Angel sedang menyetrika baju di rumah keponakan Emak Sofiah, yaitu Beni, sejak tadi Angel merasakan kejang di tubuhnya, hal tersebut aneh, sebab ia tidak mencemaskan hal apapun sebelumnya, ia yang sudah kadung bekerja di tengah jalan merasa tidak enak jika tiba-tiba berhenti, selain itu sayang rasanya, ia sudah mengepel lantai, mencuci baju, kalau Angel berhenti sekarang sesuai pengalamannya ia tidak akan dibayar, sebab pernah dulu, saat sedang bekerja di rumah Sapi'i yang juga keponakan Emak Sofiah, Angel sudah bekerja segala macam, tapi karena ada gangguan kabar terserempetnya Bara oleh motor, Angel pun menghentikan kerjanya, buntutnya ia tidak dibayar.
Kejang yang dirasakan Angel semakin kuat, akibatnya ia semakin hati-hati menyetrika, di dalam kepalanya ada rasa cemas, bagaimana jika pakaian yang disetrika gosong? Bagaimana jika pakaiannya berlubang? Mau ganti uang dari mana sedangkan Angel tidak bawa uang? Angel terus menyetrika meski rasa kejang yang entah datang darimana itu terus menyertai.
Setelah empat puluh lima menit menyetrika pun selesai, pakaian yang disetrika juga sudah sekaligus dirapikan, Angel merasa bersyukur meski kejang ditubuhnya masih terasa kuat pekerjaan bisa diselesaikan. Beni mendatangi, merasa senang Angel sudah menyelesaikan pekerjaannya dengan baik, uang 200 ribu ia keluarkan dari dompetnya.
"Ini ya, Njel. 200 ribu untuk kerja hari ini." Ucap Beni sambil memberikan uang tersebut pada Angel.
Angel melamun, ia tidak menyadari Beni mengajaknya berinteraksi dan menyerahkan uang 200 ribu rupiah padanya.
"Njel."
"Angel!"
Beni memanggil-manggil Angel.
"Njel!" Beni, pemuda berusia 20 tahun tersebut menepuk pundak Angel yang tentu mengejutkan Angel.
"Hah?
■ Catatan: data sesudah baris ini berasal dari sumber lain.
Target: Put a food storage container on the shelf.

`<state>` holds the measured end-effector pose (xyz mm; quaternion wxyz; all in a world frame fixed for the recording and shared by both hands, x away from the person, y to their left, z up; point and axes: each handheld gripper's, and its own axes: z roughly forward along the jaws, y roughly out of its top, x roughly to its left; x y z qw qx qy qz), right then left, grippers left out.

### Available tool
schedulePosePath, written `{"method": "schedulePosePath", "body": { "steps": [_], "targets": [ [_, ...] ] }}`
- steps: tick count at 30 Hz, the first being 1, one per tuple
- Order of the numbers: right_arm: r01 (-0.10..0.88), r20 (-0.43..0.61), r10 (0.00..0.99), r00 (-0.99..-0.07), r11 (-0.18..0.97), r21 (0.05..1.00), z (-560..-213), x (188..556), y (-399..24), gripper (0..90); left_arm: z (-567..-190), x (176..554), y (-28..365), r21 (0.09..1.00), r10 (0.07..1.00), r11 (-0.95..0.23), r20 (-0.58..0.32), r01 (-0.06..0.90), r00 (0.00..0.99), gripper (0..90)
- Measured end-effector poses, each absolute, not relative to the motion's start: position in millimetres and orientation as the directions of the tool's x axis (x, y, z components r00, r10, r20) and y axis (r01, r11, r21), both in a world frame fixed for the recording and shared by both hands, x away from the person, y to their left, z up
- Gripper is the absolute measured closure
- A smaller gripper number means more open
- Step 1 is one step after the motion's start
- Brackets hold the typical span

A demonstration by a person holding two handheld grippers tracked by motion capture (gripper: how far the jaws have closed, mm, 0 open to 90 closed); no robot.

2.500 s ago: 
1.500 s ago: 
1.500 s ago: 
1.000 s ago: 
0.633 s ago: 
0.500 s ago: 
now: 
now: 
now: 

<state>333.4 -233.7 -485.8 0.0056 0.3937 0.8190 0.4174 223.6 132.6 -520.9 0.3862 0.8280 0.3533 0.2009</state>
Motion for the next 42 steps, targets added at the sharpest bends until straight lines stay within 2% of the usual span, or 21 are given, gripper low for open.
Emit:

Iya?" Angel kaget.
"Ini bayarannya." Beni menunjukkan uang 200 ribu pada Angel.
Angel hanya bisa berterima kasih, tubuhnya masih merasakan kejang kecemasan yang kuat, lagipula sekarang sudah pukul setengah 6 sore, Angel merasa mungkin Yanto dan Syafril merasa kelaparan karena belum makan sama sekali, Angel belum sempat pulang dan berpikir mungkin Ida dan Sulastri tidak sempat memasak seperti yang terjadi beberapa kali karena selesai pulang sekolah Angel langsung menuju rumah Beni, Angel mengkhawatirkan kemungkinan Yanto dan Syafril yang kelaparan.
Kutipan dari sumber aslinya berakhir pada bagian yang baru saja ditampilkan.